Carter’s answer would be: quite a lot. The blood of Christ purchases, propitiates, justifies, redeems, cleans, sanctifies, ransoms and frees the believer who is brought near to other believers by the blood, are given peace by it and are elect in it. In addition to looking at key texts supporting or explaining each of these aspects of the atonement, Carter brings in historic catechisms and confessions to help understand his point, and then invokes song lyrics to demonstrate (in part) that this is what people have believed for generations — or to help the reader apply the lessons to themselves.
Carter writes with a very personable style and obvious passion — it is easy to “hear” a lot of this book being preached, and done so with great efficacy and application to the individual. It’s this that kept me going through the book after it became pretty clear that this was going to be a survey at best, and not an in-depth examination of anything. While I did admire his ability to quote a historic catechism in one breath and hip hop lyrics in the next, I wonder if he wasn’t too reliant on quoting lyrics (rap or hymnody) to seal his points. A minor quibble at best, but one that stuck with me.

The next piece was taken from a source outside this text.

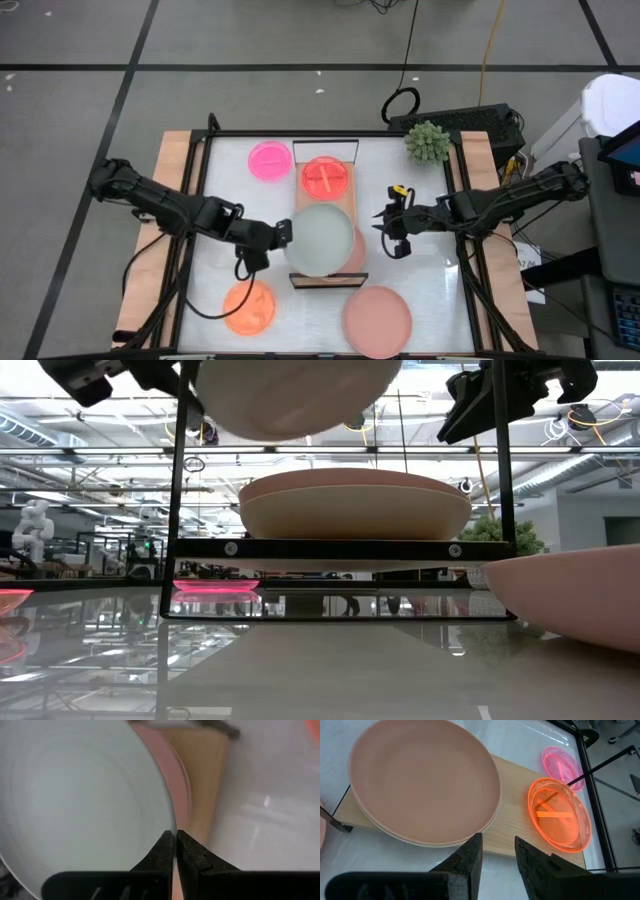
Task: Place and stack plates onto a shelf
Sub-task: Stack the gray plate on top of the pink plate on the shelf
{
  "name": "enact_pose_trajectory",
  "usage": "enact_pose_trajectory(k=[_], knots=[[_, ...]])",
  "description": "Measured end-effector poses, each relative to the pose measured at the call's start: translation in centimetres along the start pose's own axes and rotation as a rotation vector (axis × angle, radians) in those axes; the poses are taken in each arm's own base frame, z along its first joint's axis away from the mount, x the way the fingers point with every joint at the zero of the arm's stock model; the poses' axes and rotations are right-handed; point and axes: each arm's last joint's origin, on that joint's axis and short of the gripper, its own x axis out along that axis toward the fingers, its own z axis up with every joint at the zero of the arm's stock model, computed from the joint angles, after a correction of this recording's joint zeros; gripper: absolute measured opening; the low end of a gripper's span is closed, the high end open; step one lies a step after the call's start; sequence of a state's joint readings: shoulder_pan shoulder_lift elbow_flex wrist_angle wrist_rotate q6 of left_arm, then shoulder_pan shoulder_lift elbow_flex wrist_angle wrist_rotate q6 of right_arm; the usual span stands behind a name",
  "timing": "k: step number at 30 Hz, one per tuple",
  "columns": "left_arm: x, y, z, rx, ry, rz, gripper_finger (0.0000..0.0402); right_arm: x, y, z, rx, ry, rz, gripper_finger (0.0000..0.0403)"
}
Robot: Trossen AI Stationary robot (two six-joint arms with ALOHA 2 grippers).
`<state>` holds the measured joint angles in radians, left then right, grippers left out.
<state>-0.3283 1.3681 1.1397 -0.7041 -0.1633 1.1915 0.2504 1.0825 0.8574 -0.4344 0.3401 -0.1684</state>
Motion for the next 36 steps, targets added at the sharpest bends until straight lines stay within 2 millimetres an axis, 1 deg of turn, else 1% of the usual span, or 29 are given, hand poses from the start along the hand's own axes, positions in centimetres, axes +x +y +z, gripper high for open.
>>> enact_pose_trajectory(k=[2, 5, 10, 15, 19, 22, 25, 32, 36], knots=[[0.6, 0.2, 0.0, 0.014, -0.022, -0.002, 0.0008, -0.2, -0.1, 0.0, 0.002, -0.005, -0.001, 0.01], [1.7, 0.4, -0.2, 0.029, -0.005, -0.019, 0.0008, -0.7, -0.2, 0.0, 0.011, -0.018, -0.004, 0.01], [3.2, 0.7, -0.7, 0.001, 0.008, -0.039, 0.0008, -1.6, -0.6, 0.0, 0.05, -0.048, -0.01, 0.01], [3.8, 0.8, -0.9, -0.01, 0.012, -0.046, 0.0008, -2.1, -0.8, 0.0, 0.077, -0.07, -0.013, 0.01], [4.3, 0.8, -0.9, 0.006, -0.022, -0.063, 0.0008, -2.2, -0.8, 0.0, 0.078, -0.071, -0.013, 0.01], [5.1, 1.0, -0.8, 0.008, -0.029, -0.057, 0.0019, -2.2, -0.8, 0.0, 0.079, -0.072, -0.013, 0.01], [5.9, 1.1, -1.1, -0.027, -0.019, -0.054, 0.0035, -2.2, -0.8, 0.0, 0.084, -0.076, -0.013, 0.01], [6.5, 1.1, -1.0, -0.129, -0.012, -0.064, 0.0044, -2.2, -0.8, 0.0, 0.087, -0.073, -0.01, 0.01], [6.5, 0.9, -0.9, -0.134, -0.01, -0.075, 0.0045, -2.2, -0.8, 0.0, 0.088, -0.077, -0.011, 0.01]])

Ultimately, I was a little disappointed, I wanted more. I can’t put my finger on anything and say “This could’ve been made better, here.” But there were several places that could’ve been true. It’s certainly not shallow, but it’s nowhere near deep. Nor particularly insightful. But it is solid, it is passionate, it is focused on the essentials — and for many people that’s exactly what they need. Maybe if I’d read this a week or so later (or earlier), I’d have had a different reaction.